__Activity__. Take the material below and reproduce, word for word, only the lines from the line with "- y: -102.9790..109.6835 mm" through the line with "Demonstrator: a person".
>>>>
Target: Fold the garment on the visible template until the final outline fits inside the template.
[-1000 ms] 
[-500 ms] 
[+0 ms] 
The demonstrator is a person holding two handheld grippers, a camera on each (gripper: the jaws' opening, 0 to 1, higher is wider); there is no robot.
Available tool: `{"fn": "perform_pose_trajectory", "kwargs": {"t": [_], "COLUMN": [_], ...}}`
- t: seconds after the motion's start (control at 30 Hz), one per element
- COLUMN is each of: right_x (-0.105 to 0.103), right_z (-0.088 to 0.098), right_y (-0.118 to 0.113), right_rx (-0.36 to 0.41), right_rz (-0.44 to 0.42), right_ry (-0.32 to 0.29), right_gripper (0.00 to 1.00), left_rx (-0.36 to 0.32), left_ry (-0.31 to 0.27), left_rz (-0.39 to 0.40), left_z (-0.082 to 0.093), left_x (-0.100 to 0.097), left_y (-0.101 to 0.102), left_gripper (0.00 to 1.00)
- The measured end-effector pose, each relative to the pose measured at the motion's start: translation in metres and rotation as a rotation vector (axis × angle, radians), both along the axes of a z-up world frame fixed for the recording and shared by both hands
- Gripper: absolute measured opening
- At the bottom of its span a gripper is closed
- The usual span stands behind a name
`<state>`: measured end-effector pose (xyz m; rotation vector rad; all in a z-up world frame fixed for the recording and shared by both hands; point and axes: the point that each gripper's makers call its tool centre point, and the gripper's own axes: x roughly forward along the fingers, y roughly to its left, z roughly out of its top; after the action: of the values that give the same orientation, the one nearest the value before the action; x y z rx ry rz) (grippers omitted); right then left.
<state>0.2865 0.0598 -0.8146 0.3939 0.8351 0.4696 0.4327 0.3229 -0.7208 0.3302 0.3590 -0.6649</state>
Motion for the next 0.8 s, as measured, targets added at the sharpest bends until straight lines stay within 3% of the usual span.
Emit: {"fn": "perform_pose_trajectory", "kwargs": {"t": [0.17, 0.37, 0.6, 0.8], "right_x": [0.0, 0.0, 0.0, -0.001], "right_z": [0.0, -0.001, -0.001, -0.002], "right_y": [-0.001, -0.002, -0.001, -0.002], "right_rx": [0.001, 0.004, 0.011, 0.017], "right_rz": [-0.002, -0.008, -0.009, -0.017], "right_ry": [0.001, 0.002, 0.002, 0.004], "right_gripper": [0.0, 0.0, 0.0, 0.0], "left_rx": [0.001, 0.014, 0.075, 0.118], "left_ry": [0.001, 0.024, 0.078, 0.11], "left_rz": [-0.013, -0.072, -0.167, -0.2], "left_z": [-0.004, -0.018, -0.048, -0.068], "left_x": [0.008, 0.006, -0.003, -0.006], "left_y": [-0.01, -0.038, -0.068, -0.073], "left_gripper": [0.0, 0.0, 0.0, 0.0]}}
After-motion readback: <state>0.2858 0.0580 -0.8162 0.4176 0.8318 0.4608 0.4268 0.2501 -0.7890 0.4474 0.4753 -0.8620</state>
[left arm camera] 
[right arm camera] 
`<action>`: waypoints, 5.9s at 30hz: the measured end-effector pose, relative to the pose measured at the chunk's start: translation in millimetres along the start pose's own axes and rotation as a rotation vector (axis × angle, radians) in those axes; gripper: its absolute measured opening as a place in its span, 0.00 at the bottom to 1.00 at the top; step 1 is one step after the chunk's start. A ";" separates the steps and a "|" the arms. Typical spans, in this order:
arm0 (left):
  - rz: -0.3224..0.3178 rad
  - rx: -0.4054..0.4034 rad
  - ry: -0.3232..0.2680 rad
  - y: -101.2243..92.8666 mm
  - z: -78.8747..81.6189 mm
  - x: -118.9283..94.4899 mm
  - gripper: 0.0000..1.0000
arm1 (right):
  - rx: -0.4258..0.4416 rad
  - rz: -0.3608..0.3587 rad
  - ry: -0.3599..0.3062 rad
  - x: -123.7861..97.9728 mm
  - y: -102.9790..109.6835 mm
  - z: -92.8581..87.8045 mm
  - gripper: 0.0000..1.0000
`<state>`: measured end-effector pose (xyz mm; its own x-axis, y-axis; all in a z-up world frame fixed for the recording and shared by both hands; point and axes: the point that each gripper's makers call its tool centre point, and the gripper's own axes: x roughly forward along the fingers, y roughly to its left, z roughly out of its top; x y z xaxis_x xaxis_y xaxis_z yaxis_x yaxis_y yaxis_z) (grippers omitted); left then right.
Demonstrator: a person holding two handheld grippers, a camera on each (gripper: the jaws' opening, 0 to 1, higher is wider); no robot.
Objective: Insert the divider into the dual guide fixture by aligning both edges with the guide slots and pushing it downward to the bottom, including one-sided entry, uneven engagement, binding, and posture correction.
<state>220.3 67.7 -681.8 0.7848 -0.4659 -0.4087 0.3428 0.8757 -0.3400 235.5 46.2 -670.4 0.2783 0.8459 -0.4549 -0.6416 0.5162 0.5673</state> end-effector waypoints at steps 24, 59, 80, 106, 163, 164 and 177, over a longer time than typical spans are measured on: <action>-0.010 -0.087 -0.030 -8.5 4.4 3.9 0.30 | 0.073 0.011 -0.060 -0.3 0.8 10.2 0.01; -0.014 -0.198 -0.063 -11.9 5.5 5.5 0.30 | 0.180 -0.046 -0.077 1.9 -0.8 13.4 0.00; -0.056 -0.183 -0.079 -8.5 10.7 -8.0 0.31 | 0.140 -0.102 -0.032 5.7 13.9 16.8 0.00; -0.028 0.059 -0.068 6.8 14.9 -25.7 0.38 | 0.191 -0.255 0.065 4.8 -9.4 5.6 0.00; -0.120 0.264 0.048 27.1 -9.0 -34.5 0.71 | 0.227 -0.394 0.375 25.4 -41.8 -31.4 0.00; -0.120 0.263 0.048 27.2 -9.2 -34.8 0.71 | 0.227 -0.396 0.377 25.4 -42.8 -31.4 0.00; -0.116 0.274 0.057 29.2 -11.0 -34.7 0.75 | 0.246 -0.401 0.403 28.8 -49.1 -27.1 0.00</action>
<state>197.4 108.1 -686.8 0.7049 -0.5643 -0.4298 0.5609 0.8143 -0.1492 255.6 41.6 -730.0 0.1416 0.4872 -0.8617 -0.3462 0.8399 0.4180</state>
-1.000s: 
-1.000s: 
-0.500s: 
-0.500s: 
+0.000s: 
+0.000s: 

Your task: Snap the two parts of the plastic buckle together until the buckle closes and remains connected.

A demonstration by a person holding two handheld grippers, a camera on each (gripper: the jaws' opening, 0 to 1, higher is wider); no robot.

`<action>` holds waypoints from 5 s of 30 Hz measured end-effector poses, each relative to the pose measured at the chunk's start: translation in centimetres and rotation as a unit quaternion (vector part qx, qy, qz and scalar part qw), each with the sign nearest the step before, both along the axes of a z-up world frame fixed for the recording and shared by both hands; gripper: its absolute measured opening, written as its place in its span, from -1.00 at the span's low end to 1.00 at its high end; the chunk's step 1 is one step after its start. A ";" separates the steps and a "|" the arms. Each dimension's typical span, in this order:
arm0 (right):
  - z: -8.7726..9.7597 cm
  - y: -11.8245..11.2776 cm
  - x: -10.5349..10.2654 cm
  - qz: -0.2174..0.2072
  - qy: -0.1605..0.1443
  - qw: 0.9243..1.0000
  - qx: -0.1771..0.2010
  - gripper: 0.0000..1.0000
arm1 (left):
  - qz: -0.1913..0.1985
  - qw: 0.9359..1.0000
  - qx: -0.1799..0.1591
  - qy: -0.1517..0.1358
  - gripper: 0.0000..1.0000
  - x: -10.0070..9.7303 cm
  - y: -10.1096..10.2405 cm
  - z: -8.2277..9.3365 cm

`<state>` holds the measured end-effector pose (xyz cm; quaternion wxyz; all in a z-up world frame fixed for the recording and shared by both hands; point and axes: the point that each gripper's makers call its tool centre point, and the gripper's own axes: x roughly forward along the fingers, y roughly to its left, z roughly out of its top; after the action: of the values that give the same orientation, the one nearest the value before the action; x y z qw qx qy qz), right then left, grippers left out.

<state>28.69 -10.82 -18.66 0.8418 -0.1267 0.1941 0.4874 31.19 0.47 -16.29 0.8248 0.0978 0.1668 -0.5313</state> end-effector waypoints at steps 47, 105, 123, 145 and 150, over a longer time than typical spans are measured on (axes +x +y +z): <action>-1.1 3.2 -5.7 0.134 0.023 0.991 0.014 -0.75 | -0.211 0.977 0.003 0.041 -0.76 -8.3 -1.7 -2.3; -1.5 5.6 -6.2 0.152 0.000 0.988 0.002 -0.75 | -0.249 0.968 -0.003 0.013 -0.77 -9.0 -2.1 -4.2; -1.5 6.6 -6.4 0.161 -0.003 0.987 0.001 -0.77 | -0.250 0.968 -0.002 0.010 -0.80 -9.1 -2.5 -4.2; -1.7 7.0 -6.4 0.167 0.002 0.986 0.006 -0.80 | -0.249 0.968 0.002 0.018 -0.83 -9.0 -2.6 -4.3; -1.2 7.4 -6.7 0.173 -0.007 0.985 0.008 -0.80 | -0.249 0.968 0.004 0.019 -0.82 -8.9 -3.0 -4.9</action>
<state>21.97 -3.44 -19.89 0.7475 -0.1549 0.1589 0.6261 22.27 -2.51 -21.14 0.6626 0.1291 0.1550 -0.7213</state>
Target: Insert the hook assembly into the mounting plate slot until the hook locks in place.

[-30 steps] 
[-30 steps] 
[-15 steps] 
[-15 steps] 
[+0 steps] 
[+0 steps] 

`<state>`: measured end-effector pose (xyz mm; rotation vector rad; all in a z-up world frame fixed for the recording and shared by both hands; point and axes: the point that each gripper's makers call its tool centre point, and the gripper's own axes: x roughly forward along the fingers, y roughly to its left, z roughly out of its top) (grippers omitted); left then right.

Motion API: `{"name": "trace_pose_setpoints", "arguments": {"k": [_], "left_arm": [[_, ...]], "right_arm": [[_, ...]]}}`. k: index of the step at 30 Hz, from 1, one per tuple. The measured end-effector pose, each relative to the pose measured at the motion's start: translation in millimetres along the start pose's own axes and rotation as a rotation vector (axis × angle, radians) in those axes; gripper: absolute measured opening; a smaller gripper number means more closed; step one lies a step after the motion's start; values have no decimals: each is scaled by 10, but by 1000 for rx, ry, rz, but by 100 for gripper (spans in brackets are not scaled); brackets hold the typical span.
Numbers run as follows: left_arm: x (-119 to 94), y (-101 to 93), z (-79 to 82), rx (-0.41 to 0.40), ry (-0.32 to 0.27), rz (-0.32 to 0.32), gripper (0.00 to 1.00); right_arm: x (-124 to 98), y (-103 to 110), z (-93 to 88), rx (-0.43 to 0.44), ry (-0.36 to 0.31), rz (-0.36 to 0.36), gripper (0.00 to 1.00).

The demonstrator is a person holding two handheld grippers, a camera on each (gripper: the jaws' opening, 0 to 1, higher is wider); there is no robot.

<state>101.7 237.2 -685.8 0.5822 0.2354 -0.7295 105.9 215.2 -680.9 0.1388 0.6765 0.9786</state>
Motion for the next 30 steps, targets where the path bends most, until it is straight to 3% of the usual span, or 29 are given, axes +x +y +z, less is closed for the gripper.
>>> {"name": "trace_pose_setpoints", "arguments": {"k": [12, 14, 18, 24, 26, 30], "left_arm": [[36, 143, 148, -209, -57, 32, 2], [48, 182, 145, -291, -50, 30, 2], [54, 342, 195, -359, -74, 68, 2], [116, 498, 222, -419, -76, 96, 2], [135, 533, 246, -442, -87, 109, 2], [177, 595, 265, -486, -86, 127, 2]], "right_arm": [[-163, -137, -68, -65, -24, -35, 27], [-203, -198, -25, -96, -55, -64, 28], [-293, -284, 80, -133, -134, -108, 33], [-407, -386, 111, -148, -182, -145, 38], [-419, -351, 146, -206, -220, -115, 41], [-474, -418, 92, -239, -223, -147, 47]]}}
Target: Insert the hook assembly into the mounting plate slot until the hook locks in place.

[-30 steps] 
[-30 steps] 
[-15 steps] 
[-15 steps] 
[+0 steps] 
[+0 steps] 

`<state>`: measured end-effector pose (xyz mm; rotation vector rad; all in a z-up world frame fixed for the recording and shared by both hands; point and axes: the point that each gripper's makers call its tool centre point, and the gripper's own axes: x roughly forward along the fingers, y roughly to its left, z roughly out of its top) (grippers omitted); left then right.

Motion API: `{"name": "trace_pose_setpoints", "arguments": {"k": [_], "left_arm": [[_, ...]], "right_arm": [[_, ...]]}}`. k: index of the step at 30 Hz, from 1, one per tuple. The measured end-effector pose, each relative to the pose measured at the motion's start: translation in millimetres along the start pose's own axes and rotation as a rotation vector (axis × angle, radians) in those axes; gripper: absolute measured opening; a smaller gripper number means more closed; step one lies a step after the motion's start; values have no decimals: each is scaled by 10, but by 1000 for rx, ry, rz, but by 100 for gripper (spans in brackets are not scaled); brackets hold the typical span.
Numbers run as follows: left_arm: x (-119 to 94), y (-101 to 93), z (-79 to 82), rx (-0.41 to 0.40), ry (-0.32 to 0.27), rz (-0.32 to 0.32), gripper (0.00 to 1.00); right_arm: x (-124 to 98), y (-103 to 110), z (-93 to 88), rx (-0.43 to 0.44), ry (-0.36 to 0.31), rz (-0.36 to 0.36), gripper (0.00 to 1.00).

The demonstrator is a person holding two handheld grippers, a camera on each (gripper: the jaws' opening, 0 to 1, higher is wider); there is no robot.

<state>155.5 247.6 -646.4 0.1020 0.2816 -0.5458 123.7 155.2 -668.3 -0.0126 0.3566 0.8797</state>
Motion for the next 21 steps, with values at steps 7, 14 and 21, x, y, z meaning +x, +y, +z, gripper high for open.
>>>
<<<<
__Written response__.
  - y: -102.9790..109.6835 mm
  - z: -92.8581..87.8045 mm
  - gripper: 0.0000..1.0000
`<state>`: measured end-effector pose (xyz mm; its own x-axis, y-axis; all in a z-up world frame fixed for the recording and shared by both hands; point and axes: the point that each gripper's makers call its tool centre point, and the gripper's own axes: x roughly forward along the fingers, y roughly to its left, z roughly out of its top; x y z xaxis_x xaxis_y xaxis_z yaxis_x yaxis_y yaxis_z) (grippers omitted); left then right.
Demonstrator: a person holding two handheld grippers, a camera on each (gripper: the jaws' opening, 0 to 1, higher is wider); no robot.

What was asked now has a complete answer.